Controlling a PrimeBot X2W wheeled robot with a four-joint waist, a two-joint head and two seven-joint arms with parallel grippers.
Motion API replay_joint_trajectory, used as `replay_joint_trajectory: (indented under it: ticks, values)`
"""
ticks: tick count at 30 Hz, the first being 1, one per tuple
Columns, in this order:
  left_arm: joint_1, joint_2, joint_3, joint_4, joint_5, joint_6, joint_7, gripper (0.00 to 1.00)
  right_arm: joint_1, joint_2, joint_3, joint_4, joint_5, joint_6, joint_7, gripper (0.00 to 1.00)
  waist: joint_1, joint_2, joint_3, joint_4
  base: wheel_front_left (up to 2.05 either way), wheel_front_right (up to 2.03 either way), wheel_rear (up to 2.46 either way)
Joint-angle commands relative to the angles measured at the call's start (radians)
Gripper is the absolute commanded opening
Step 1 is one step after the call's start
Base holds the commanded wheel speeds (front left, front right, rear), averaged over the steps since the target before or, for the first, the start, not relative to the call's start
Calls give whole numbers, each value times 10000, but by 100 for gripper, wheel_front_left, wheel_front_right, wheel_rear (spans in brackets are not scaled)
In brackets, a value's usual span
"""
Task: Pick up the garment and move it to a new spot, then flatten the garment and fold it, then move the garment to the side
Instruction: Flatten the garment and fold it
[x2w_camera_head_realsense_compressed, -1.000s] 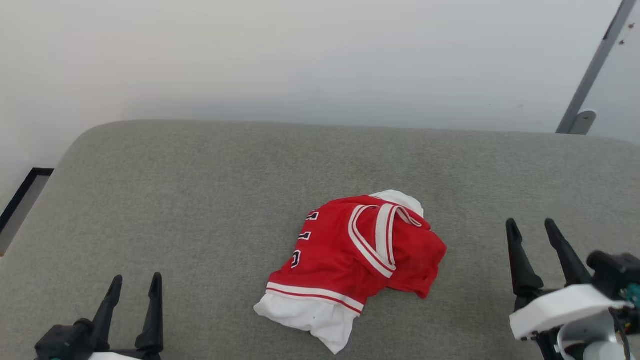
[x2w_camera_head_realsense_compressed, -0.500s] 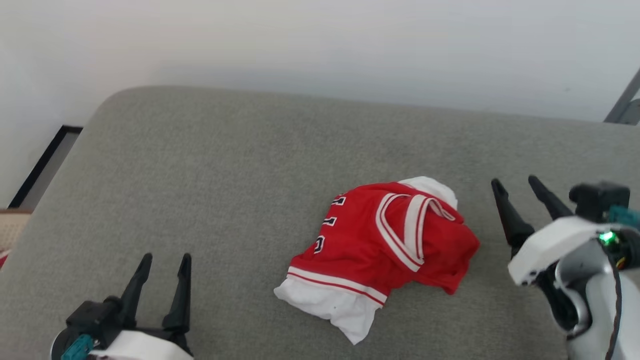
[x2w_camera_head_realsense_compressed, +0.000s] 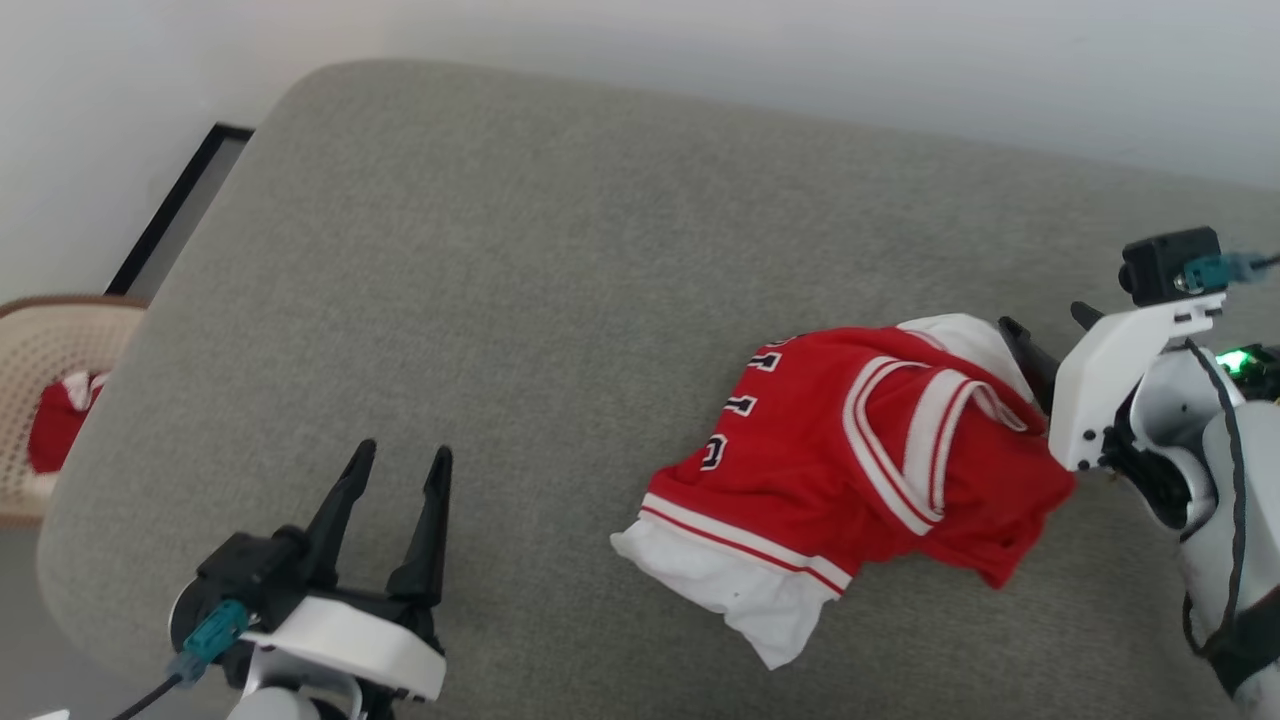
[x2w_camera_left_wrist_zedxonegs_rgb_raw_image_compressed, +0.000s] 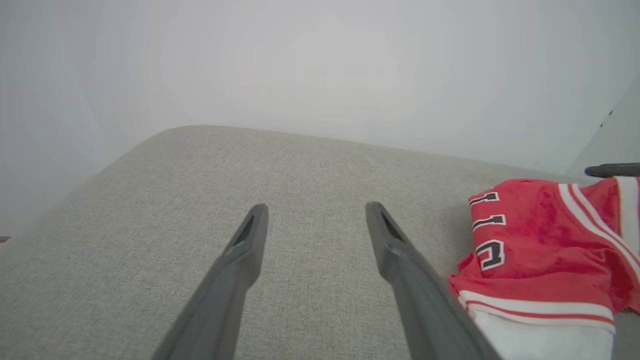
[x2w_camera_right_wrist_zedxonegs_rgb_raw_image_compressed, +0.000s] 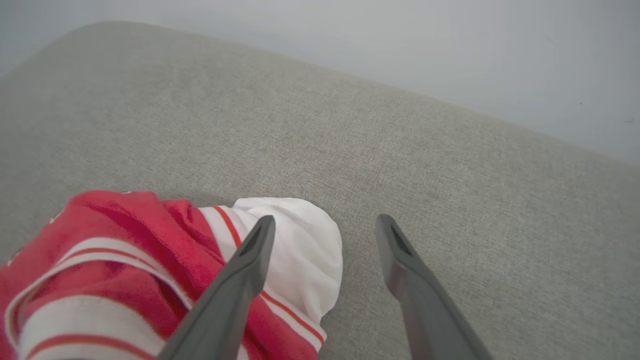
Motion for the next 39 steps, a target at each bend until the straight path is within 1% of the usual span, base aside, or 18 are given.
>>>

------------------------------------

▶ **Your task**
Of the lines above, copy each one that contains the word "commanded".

▶ **Answer below**
Gripper is the absolute commanded opening
Base holds the commanded wheel speeds (front left, front right, rear), averaged over the steps since the target before or, for the first, the start, not relative to the call's start

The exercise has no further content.